This is the code repository for Practical Real-time Data Processing and Analytics, published by Packt. It contains all the supporting project files necessary to work through the book from start to finish.
With the rise of Big Data, there is an increasing need to process large amounts of data continuously, with a shorter turnaround time. Real-time data processing involves continuous input, processing and output of data, with the condition that the time required for processing is as short as possible.
This book covers the majority of the existing and evolving open source technology stack for real-time processing and analytics. You will get to know about all the real-time solution aspects, from the source to the presentation to persistence. Through this practical book, you’ll be equipped with a clear understanding of how to solve challenges on your own.

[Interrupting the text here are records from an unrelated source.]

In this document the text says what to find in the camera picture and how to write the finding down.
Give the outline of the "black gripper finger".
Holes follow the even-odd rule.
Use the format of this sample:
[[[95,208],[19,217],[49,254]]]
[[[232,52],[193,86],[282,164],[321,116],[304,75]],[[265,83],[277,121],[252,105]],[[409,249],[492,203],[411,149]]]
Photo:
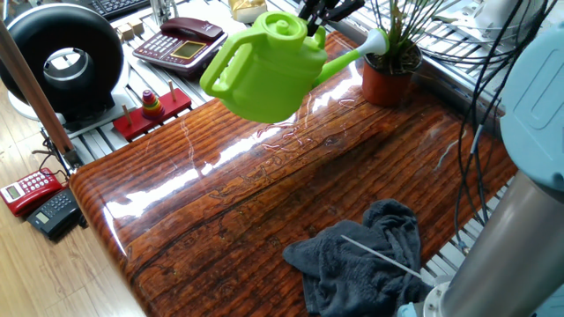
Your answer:
[[[363,7],[364,4],[364,0],[326,0],[323,20],[338,22]]]
[[[324,14],[325,7],[326,5],[324,0],[301,1],[298,17],[306,22],[308,36],[313,36],[319,25],[322,24],[322,16]]]

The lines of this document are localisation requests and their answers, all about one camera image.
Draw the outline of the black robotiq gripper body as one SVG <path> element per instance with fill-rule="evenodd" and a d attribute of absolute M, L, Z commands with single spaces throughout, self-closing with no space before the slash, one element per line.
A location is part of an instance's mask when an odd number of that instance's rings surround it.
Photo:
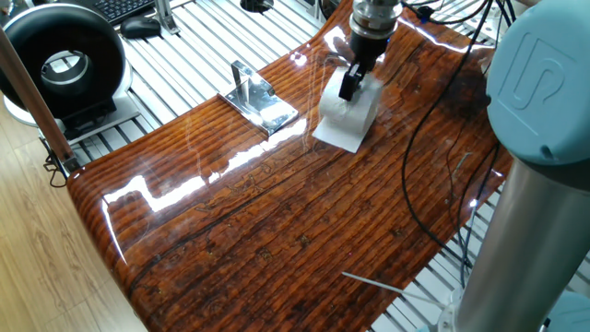
<path fill-rule="evenodd" d="M 377 58 L 385 52 L 388 43 L 388 38 L 375 40 L 352 32 L 350 49 L 354 53 L 353 63 L 364 69 L 373 69 Z"/>

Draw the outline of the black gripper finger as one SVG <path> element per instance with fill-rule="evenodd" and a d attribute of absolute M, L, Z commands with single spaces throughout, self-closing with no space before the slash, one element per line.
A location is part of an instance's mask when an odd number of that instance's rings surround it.
<path fill-rule="evenodd" d="M 344 74 L 338 97 L 345 101 L 351 101 L 354 92 L 364 78 L 364 71 L 360 64 L 353 64 Z"/>

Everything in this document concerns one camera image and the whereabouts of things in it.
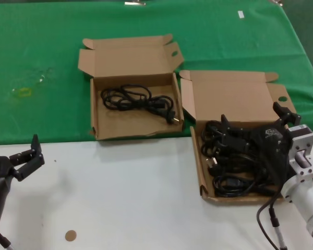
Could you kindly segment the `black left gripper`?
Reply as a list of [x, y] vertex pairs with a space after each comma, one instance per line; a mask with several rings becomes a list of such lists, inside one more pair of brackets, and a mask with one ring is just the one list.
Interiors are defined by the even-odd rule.
[[33, 135], [31, 149], [12, 155], [0, 156], [0, 178], [14, 177], [23, 181], [44, 165], [44, 156], [37, 134]]

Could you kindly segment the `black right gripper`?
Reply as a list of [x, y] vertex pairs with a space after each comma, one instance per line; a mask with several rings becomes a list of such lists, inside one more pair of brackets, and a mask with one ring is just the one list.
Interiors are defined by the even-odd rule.
[[290, 143], [285, 125], [300, 125], [301, 116], [278, 102], [273, 103], [273, 110], [278, 120], [254, 129], [232, 126], [226, 116], [221, 115], [222, 144], [241, 153], [256, 151], [257, 148], [273, 183], [280, 188], [287, 181], [290, 168]]

We’ll cover topics such as how to set up components, basic executions, integrations, advanced use cases, alerts, and monitoring. You’ll be exposed to the popular tools used in real-time processing today such as Apache Spark, Apache Flink, and Storm. Finally, you will put your knowledge to practical use by implementing all of the techniques in the form of a practical, real-world use case.
All of the code is organized into folders. Each folder starts with a number followed by the application name. For example, Chapter02.
The code will look like the following:
cp kafka_2.11-0.10.1.1.tgz /home/ubuntu/demo/kafka
cd /home/ubuntu/demo/kafka
tar -xvf kafka_2.11-0.10.1.1.tgz
The book is intended to graduate our readers into real-time streaming technologies. We expect the readers to have fundamental knowledge of Java and Scala. In terms of setup, we expect readers to have basic maven, Java, and Eclipse set up to run the examples.